### The task
From the listing below, pull out the lines that hold "grey".
%%
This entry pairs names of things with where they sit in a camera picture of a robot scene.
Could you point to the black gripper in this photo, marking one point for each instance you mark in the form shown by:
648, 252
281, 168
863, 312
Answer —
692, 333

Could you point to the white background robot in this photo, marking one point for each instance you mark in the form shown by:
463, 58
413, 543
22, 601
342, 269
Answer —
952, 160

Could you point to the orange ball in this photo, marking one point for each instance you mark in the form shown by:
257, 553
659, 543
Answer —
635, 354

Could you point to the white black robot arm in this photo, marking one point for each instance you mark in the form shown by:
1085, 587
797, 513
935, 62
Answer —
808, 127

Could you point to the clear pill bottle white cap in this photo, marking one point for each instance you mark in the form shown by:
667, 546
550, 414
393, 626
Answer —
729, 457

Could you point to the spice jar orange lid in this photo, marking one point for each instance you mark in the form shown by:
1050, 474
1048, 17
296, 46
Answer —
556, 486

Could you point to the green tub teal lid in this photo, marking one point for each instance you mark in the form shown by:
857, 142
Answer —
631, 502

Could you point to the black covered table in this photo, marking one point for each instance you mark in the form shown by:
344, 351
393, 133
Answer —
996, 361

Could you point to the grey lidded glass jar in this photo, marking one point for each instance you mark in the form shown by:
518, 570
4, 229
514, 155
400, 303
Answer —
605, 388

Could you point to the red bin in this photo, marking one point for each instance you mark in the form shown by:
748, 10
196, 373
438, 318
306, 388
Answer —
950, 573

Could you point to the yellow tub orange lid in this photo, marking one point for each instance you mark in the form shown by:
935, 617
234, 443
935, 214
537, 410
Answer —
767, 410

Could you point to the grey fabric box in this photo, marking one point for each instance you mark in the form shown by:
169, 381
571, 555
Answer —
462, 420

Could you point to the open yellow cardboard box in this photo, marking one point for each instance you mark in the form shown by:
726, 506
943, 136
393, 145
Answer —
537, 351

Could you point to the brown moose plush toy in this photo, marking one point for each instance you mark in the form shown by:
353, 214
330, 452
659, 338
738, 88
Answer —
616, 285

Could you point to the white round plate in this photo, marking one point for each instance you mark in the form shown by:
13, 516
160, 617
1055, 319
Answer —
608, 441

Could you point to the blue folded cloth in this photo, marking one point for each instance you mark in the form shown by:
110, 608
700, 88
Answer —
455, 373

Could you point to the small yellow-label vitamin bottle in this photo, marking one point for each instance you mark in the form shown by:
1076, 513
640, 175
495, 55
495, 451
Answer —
%%
### Written reply
Could you point to the grey lidded glass jar in this photo, marking one point for each instance you mark in the form shown by:
Could you point to the grey fabric box in this photo, marking one point for each instance you mark in the form shown by:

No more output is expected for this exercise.